In Progress:

Public Debt Management: Strategy and Evidence (Under Contract). Cambridge University Press

Abstract: Effective public debt management can save millions of taxpayer dollars, ensure that needed infrastructure is delivered in an efficient and equitable way, and bolster trust in state and local government. When done poorly, it can squander taxpayers’ dollars and their goodwill. Given the tremendous complexity and careful scrutiny now surrounding municipal bonds, it’s more challenging than ever for public officials to get it right. As such, the goal of this book is to equip public debt management officials with a base of evidence to guide their strategic, policy, and tactical choices as they navigate the evolving municipal market landscape.

"Diversification and Stability in Illinois Local Government Revenues" (with Wesley Janson). Under Review.

Abstract: We propose and test a new measure of local government revenue diversification. Conventional wisdom suggests that local governments with more diversified revenue portfolios will have more stable revenues over time. However, traditional measures of revenue diversification do not account for co-movements across revenue sources that can lead to unexpected windfalls and shortfalls. To address this drawback we directly measure the volatility of local government revenue portfolios. We then test this new measure on all counties, cities and villages in Illinois from 2000-2021, and find it explains revenue windfalls and shortfalls much better than traditional diversification measures. We also find that revenue volatility is especially strong among local governments that depend on state intergovernmental revenues. State policymakers considering expansions of state intergovernmental revenues should consider these potential trade-offs, and should consider mitigating those trade-offs by requiring timely and regular local distributions of those revenues.

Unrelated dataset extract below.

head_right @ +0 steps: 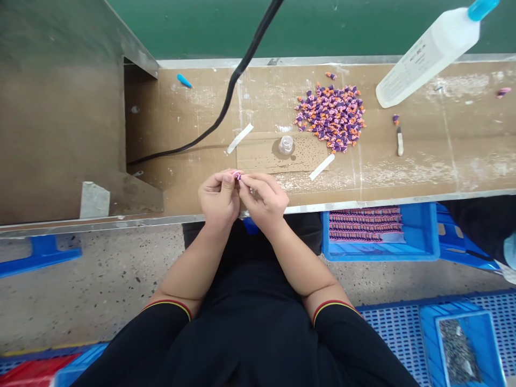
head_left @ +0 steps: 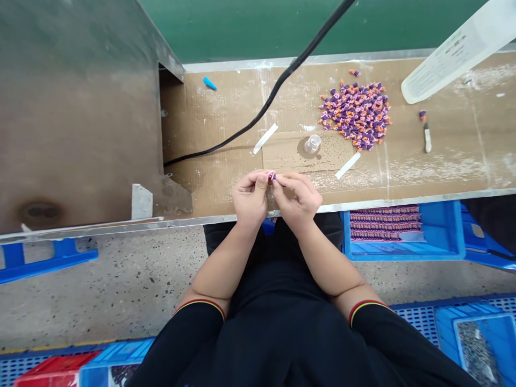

"Evaluating State Tax Preferences: Challenges and Opportunities." In Progress.

Abstract: States and localities forego nearly as much own-source revenue as they collect. That revenue is foregone through exemptions, abatements, credits, deductions, differential rates, and other “tax preferences.” Several states and localities have launched efforts to evaluate the effectiveness of those preferences. One approach to that effect is to subject tax preferences to regular program audits. In this paper I consider the veracity of this approach. Preliminary findings – based on a review of more than 250 tax preference evaluation reports and other documents from Washington State – suggest three primary challenges to this approach. Of particular concern is that many tax preferences have no stated intent, or their intent is to deliver targeted political benefits. But despite those drawbacks, this approach has considerable merits. I describe those merits and potential adjustments going forward.

Selected Recent Publications:

"Local Lodging Taxes Before, During and After the Pandemic" (with Tom Hazinski). Forthcoming at the Municipal Finance Journal.

"Stories and Sentiment in State and Local Government Finance." State and Local Government Review 53(3) (2021): 248-259.

"Aptitude, Accountability, and Adaptation: Research Themes for Public Budgeting, Finance, and Financial Management," In the Routledge Handbook of Public Administration, 4th ed. (2022), eds. Bart Hildreth, Ev Lindquist, and Gerald Miller (New York: Routledge).